# Task details
Retype each entry exactly. Skip any pictures.

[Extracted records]
*****
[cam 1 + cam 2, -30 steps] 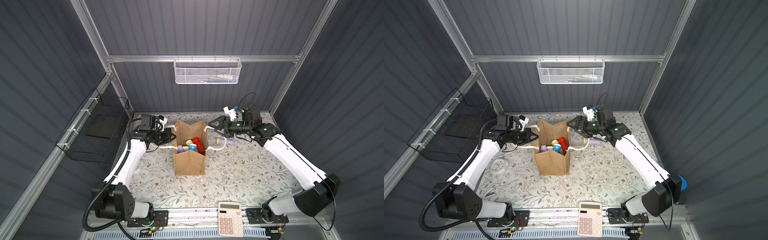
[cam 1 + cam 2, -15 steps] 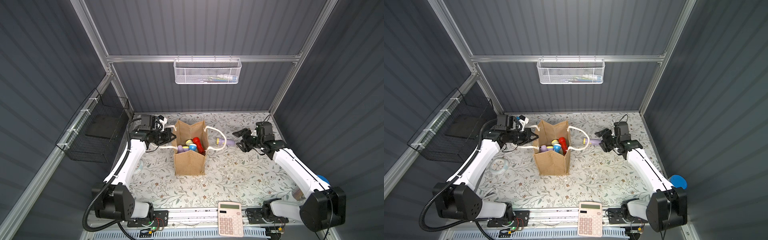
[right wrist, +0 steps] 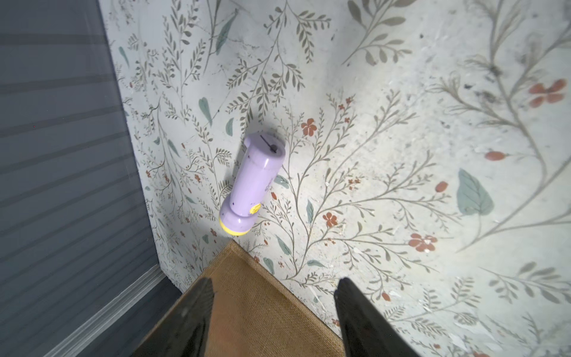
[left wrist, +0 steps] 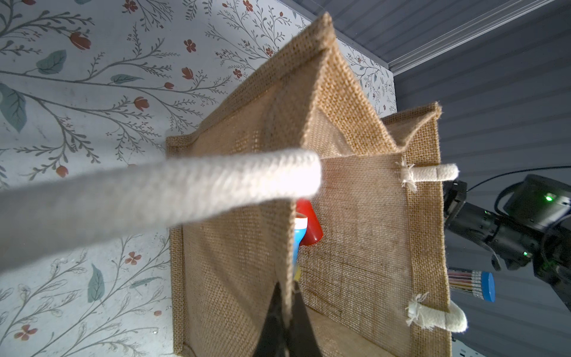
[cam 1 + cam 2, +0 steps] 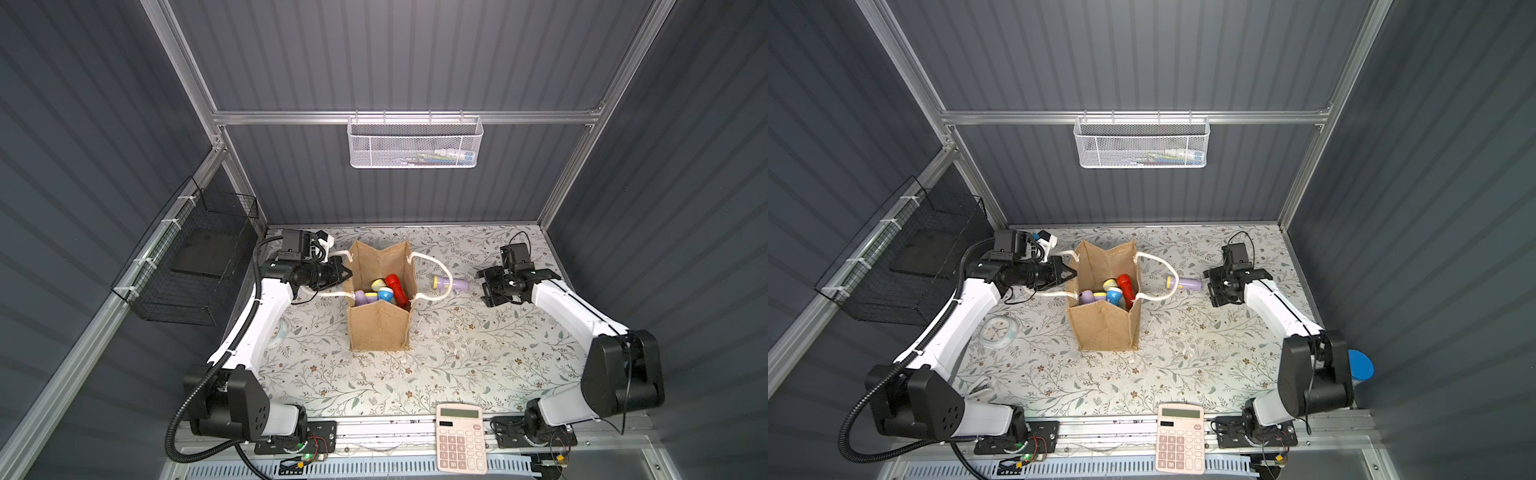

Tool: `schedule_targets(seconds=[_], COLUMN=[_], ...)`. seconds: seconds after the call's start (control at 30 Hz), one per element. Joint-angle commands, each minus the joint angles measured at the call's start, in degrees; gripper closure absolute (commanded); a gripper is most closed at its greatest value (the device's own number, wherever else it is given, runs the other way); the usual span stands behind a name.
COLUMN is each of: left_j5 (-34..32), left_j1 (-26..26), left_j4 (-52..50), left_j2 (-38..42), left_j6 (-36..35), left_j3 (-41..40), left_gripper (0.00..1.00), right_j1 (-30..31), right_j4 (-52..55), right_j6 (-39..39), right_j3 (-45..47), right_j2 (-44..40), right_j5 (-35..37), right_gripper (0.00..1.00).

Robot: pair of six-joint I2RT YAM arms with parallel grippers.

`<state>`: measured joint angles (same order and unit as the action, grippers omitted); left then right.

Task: Put the flashlights into the tote bags
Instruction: Pick up the flashlight from the center of the board.

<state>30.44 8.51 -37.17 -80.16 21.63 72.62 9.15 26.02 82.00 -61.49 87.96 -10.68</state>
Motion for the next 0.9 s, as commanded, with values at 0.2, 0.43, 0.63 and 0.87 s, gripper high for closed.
schedule_targets(seconds=[0.2, 0.43, 0.63, 0.87], left_j5=[-0.31, 0.65, 1.02, 1.68], left_j1=[-0.34, -0.34, -0.34, -0.34], left_j4=[0.7, 0.95, 0.69, 1.03], left_j2=[-0.57, -0.69, -0.74, -0.41], left_j6=[-0.57, -0.62, -0.77, -0.45], left_j3=[0.83, 0.69, 0.86, 0.38], left_gripper=[1.0, 1.0, 1.0, 1.0], right_j1=[1.12, 1.82, 2.95, 3.73], right_j4=[-1.76, -1.84, -0.63, 0.93], right_j6=[4.17, 6.03, 6.85, 7.64], right_j3=[-7.7, -12.24, -15.36, -17.26], right_j2=[11.35, 17.79, 22.06, 25.08], right_j5=[-2.27, -2.33, -2.49, -0.81], right_gripper=[0.35, 0.35, 0.35, 0.37])
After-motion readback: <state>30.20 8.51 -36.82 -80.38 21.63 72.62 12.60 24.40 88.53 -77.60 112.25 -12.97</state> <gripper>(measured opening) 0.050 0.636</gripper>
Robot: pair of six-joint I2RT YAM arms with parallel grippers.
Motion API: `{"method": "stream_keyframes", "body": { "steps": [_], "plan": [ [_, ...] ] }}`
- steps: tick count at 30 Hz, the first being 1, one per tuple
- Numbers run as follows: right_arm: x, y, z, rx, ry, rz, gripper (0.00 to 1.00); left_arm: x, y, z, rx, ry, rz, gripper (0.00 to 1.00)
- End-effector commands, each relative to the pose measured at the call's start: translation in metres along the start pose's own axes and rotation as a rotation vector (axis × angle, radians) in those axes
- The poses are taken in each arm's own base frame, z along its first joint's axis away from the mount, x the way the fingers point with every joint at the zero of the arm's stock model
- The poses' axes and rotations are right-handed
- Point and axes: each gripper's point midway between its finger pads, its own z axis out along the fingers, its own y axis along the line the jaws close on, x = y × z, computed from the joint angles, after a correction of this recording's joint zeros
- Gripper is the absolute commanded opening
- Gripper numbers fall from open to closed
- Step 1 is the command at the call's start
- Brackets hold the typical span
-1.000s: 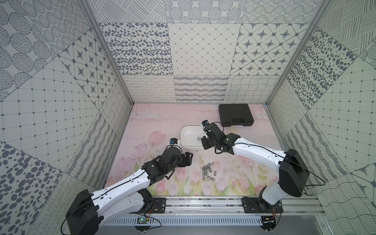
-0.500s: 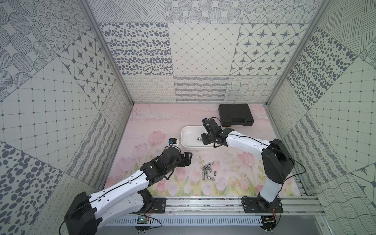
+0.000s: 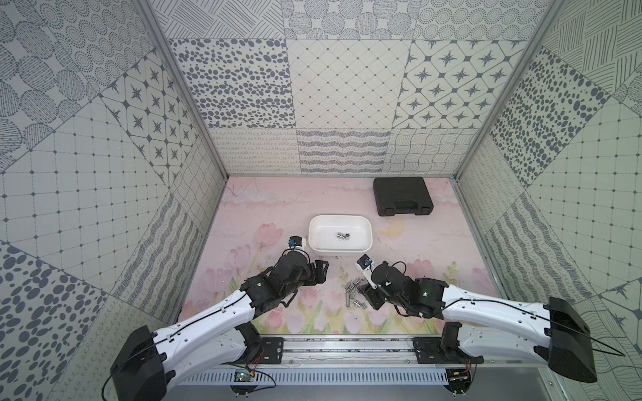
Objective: Put the socket on the desktop into the storage box
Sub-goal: Pick up the socket head from the center of the board.
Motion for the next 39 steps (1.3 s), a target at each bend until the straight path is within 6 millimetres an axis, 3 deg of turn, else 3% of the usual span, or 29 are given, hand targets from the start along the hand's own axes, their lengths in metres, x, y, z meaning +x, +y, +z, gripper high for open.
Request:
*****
# Exercise solution
[cam 1 + cam 2, -30 steps] 
[cam 1 + cam 2, -15 steps] 
[right wrist, +0 steps] 
[left wrist, +0 steps] 
[cam 1 + cam 2, +0 steps] 

Tool: `schedule_targets(seconds=[_], COLUMN=[_], ...)`. seconds: seconds after the call's start (control at 30 Hz), one per element. Joint-angle commands, each minus the joint angles measured at the call's start, in degrees; gripper closure absolute (commanded); a gripper is most closed at its greatest value (the device's own number, wherever else it is given, runs the other way); the usual span stands behind a name.
COLUMN is each of: left_j5 (-34..32), left_j1 (-26..26), left_j4 (-52..50), left_j2 (-38..42), left_j6 (-36..35), left_j3 (-41..40), left_gripper (0.00..1.00), right_j1 (-30..31), right_j4 (-52..55), right_j6 (-39..39), right_j3 (-45..47), right_j2 (-44..40), right_j5 (-35..37), right_gripper (0.00..1.00).

Robot: pair of six-joint I2RT YAM arms with parallel grippers.

`<state>`: measured joint angles (same order and unit as the action, grippers omitted); left then right.

Task: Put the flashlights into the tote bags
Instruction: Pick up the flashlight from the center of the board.

<state>30.44 8.51 -37.17 -80.16 21.63 72.62 9.15 26.02 82.00 -61.49 87.96 -10.68</state>
Motion for the next 0.9 s, as commanded, with values at 0.2, 0.43, 0.63 and 0.87 s, gripper high for closed.
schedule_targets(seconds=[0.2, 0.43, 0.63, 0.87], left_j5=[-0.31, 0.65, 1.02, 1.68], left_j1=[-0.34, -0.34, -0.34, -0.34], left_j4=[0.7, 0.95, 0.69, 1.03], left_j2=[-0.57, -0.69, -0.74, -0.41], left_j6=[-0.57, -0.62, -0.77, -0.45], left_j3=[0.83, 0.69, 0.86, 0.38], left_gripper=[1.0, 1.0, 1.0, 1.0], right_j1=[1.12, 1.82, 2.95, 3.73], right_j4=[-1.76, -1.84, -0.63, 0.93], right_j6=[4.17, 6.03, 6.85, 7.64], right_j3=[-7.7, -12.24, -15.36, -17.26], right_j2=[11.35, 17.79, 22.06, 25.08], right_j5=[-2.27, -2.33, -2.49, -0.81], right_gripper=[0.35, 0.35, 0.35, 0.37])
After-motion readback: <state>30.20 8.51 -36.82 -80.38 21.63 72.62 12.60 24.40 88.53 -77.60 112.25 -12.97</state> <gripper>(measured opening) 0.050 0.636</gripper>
Robot: pair of six-joint I2RT YAM arms with parallel grippers.
Motion API: `{"method": "stream_keyframes", "body": { "steps": [_], "plan": [ [_, ...] ] }}`
- steps: tick count at 30 Hz, the first being 1, one per tuple
- Numbers run as follows: right_arm: x, y, z, rx, ry, rz, gripper (0.00 to 1.00); left_arm: x, y, z, rx, ry, rz, gripper (0.00 to 1.00)
- End-effector commands, each relative to the pose measured at the call's start: translation in metres along the start pose's own axes and rotation as a rotation vector (axis × angle, radians) in those axes
- The poses are taken in each arm's own base frame, z along its first joint's axis away from the mount, x the way the fingers point with every joint at the zero of the arm's stock model
- The poses' axes and rotations are right-handed
- Point and axes: each gripper's point midway between its finger pads, its own z axis out along the fingers, its own y axis along the line the jaws close on, x = y × z, computed from the joint angles, after a correction of this recording's joint zeros
- Gripper is the absolute commanded opening
- Gripper numbers fall from open to closed
- Step 1 is the command at the call's start
- Brackets hold the typical span
-1.000s: 
-0.500s: 
+0.000s: 
Objective: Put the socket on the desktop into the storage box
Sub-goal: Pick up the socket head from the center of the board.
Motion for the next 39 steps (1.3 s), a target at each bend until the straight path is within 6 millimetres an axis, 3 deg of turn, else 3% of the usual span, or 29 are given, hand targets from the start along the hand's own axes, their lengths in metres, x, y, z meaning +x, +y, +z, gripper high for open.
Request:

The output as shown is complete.